However, in the invention described in Patent Document 1, the cellulose surface is the outermost surface, and there is a possibility that the cellulose surface is deteriorated due to scratches or swelling due to water vapor. For example, a fine cellulose film has a high hygroscopic property and absorbs moisture over time, and there is a problem that the gas barrier property deteriorates due to swelling. Also, when the plasma gas species is only nitrogen, depending on the substrate used, the hydrophilic functional group cannot be sufficiently introduced, and the intended effect may not be obtained. Furthermore, if plasma treatment at atmospheric pressure is not performed at any time, plasma treatment of the substrate, coating of fine cellulose, and lamination of thermoplastic resin cannot be performed continuously in-line. May cause various problems such as inactivation, deterioration of the fine cellulose layer, and increase in production costs.
Furthermore, in the invention described in Patent Document 1, there is still room for improvement in the coating property of the fine cellulose aqueous dispersion on the substrate, and problems such as repelling have not been solved.

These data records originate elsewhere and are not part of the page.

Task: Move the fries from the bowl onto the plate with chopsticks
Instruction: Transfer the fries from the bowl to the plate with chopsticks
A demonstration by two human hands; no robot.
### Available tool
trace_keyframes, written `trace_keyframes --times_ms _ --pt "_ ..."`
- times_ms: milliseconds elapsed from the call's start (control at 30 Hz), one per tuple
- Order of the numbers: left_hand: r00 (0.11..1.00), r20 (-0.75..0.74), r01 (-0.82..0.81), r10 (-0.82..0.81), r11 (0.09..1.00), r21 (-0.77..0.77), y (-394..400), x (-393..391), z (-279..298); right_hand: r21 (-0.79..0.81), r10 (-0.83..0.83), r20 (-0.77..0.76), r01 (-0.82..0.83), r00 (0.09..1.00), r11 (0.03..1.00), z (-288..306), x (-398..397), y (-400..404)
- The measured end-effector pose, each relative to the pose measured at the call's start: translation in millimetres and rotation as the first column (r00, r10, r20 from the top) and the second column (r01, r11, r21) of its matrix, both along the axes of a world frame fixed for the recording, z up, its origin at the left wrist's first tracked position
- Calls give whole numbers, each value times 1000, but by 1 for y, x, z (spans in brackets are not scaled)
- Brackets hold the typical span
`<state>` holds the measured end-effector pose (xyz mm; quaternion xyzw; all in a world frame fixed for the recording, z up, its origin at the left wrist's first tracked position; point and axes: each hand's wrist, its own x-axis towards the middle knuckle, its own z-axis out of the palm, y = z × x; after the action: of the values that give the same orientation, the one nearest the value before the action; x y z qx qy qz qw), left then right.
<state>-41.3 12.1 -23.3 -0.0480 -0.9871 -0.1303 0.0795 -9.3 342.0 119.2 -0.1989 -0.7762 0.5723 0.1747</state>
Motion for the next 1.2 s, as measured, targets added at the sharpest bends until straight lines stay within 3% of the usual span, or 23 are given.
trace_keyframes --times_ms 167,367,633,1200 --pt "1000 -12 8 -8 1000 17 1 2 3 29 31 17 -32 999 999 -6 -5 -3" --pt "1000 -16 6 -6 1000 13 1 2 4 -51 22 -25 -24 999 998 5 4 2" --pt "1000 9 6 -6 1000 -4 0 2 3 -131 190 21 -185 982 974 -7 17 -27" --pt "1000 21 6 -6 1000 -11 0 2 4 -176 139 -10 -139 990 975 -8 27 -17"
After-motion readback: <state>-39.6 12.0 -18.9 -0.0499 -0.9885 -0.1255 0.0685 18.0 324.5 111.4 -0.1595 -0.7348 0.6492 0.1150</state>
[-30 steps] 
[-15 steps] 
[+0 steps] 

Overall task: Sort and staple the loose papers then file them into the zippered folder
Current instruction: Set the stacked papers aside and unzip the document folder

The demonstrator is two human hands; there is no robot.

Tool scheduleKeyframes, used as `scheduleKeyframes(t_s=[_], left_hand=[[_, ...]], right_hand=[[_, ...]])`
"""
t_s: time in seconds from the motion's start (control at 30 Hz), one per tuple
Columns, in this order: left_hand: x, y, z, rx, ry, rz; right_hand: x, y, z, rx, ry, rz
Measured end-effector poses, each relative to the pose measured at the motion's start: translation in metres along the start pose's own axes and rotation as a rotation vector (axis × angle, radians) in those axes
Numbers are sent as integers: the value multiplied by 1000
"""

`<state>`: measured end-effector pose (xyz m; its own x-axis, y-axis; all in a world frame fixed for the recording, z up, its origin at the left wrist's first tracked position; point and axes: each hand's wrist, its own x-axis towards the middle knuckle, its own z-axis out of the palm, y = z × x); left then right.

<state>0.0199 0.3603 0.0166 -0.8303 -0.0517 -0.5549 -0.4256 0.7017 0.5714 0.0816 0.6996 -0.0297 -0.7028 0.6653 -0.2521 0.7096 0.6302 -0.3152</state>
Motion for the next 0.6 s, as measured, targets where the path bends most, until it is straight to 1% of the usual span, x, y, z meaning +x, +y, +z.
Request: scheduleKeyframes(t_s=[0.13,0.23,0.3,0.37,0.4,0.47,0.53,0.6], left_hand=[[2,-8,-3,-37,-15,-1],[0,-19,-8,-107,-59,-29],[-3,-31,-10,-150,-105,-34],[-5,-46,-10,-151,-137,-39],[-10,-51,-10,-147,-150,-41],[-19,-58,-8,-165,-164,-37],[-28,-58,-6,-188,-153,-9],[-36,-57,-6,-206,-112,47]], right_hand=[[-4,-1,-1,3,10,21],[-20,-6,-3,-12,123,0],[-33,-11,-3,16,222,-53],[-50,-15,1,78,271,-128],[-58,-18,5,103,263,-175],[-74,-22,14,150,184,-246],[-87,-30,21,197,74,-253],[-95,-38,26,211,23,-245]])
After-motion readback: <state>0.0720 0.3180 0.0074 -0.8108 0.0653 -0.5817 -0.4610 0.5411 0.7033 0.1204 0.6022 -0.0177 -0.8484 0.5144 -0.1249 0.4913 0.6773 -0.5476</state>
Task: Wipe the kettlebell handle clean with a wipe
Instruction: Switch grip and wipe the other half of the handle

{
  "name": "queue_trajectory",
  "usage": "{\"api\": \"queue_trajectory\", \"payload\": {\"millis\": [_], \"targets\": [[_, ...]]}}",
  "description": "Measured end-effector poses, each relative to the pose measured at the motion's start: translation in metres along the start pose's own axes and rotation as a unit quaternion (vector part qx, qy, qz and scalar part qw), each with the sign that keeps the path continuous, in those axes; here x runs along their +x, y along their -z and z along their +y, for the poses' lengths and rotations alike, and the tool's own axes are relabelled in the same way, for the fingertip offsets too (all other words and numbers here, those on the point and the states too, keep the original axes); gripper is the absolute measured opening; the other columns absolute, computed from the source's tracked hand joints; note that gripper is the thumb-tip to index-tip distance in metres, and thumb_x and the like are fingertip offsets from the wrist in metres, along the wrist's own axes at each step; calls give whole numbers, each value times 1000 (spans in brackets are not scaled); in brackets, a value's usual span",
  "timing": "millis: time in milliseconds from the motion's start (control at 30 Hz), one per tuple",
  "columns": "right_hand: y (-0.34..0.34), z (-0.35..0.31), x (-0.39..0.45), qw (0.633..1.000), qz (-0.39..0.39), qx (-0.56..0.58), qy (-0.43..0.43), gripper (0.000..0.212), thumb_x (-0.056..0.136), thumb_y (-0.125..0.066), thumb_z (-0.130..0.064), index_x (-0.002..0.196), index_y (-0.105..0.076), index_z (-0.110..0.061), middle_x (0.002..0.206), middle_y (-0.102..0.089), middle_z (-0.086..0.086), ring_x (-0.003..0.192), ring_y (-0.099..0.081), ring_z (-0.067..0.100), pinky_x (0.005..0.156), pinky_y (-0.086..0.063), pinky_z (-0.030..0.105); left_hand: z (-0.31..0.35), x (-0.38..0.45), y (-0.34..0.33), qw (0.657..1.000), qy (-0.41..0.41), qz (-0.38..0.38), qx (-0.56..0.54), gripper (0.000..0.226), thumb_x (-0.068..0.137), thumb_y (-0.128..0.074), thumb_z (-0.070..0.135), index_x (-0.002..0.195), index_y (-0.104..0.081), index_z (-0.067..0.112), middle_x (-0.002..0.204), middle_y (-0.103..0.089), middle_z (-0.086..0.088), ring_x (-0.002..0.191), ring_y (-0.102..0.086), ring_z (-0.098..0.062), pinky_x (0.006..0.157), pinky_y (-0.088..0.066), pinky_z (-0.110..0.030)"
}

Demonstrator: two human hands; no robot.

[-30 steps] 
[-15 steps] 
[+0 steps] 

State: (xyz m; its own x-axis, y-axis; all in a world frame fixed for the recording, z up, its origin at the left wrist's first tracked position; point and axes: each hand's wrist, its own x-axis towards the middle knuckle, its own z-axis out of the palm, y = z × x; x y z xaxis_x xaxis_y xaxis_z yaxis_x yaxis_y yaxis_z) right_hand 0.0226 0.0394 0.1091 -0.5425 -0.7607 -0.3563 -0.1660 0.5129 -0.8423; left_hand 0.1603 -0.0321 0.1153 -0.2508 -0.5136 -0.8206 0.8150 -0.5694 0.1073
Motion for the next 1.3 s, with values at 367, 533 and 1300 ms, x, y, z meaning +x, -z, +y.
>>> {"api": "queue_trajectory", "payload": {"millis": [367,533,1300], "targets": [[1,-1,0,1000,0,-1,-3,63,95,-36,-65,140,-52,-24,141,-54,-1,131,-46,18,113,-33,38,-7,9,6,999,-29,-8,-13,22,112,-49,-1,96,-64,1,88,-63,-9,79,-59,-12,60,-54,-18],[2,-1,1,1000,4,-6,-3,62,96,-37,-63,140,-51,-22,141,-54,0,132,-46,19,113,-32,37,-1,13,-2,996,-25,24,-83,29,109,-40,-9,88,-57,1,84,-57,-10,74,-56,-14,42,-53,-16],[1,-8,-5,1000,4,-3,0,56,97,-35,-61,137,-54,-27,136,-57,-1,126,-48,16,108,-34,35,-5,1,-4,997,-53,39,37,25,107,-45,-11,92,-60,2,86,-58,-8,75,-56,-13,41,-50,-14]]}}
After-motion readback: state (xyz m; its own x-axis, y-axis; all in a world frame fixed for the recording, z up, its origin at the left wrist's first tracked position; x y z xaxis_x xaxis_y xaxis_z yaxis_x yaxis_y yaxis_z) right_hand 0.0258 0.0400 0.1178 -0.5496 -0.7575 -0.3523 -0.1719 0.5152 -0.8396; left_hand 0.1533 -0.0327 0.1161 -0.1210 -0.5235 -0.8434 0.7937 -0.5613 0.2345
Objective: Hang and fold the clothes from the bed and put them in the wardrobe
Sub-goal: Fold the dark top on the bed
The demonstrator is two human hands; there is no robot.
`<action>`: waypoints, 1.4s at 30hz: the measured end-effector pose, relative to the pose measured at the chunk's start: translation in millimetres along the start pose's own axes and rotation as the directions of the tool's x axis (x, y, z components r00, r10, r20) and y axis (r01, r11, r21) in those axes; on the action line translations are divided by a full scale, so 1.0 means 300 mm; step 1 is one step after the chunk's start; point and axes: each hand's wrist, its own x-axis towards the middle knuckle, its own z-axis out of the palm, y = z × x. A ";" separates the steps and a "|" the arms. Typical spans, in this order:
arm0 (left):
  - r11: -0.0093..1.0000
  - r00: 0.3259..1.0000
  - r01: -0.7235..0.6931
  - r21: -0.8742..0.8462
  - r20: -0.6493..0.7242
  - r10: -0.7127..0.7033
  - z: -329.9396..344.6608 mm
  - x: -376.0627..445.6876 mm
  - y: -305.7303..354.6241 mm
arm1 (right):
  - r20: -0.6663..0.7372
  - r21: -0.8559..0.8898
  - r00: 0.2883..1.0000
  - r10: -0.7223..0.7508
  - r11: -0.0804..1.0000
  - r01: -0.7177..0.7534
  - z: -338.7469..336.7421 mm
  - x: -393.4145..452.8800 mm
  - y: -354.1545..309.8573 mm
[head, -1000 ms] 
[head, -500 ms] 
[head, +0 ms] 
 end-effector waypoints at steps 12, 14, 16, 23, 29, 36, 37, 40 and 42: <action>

The present invention has been made in view of the above circumstances, and can be improved in hydrophilicity in any base material, and a laminate capable of suppressing various adverse effects by continuously treating each step and its production It is an object to provide a method.
Specifically, the present invention provides a laminate having good coating properties of a fine cellulose aqueous dispersion on a substrate, suppressing deterioration with time of a layer made of fine cellulose, and improving gas barrier properties, and a method for producing the same It is an issue to provide.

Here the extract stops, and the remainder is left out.